Work to complete =>
Transcribe the listing below only from the line with "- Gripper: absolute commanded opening" up to and including the line with "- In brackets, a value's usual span".
::::::::::
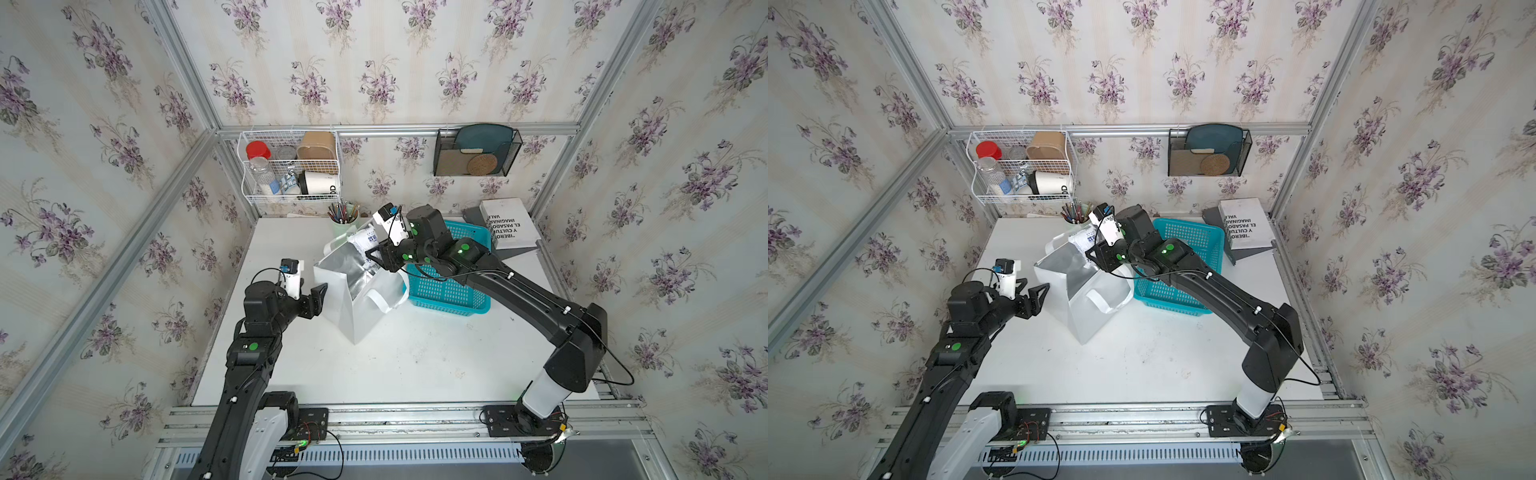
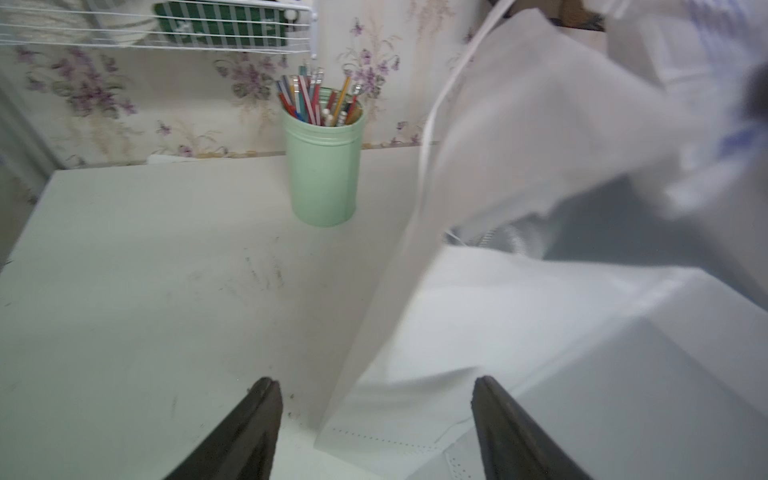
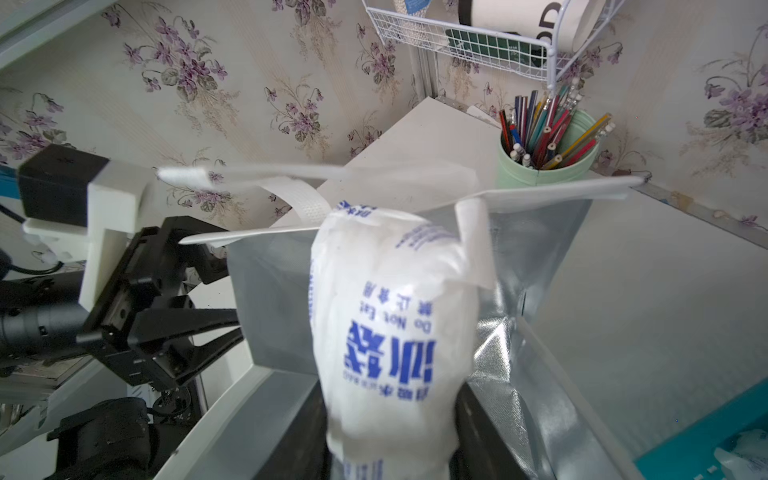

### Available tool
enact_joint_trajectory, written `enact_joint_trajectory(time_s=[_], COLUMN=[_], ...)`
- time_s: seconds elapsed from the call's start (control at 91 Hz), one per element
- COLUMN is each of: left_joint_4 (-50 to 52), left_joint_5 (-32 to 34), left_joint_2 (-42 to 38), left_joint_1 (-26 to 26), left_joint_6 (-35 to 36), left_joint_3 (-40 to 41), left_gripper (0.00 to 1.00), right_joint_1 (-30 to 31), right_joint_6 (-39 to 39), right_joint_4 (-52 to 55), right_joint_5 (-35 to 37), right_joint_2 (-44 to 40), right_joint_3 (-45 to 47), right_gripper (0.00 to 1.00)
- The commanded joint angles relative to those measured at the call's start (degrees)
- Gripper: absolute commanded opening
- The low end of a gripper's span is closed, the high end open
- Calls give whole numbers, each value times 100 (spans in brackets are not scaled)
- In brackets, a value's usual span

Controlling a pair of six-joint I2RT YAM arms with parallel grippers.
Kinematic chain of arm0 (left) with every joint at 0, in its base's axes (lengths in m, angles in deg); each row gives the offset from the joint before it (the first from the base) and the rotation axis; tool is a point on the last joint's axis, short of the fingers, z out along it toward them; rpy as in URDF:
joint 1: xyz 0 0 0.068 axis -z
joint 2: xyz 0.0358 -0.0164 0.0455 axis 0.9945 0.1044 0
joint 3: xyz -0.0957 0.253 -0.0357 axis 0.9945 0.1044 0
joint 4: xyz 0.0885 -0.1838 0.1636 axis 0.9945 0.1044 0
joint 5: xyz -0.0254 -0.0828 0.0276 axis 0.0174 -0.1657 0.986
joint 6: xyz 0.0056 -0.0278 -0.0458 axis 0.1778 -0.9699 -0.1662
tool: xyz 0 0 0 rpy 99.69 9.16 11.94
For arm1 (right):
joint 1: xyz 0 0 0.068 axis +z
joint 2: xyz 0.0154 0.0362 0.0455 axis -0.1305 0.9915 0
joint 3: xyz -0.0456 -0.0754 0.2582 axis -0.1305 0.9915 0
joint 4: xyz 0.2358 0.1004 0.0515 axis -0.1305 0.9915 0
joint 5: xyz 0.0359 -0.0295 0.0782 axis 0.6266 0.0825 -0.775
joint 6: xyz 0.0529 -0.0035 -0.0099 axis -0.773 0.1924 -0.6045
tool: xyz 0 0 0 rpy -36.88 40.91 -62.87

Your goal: Place the ice pack in the delivery bag

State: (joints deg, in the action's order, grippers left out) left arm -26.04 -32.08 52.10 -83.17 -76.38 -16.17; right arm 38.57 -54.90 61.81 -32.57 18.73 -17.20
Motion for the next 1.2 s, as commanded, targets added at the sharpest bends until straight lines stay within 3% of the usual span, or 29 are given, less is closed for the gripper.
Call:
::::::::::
Problem solution =>
- Gripper: absolute commanded opening
- The low end of a gripper's span is closed, the high end open
- Calls give whole numbers, each value times 100 (spans in brackets are not scaled)
- In brackets, a value's usual span

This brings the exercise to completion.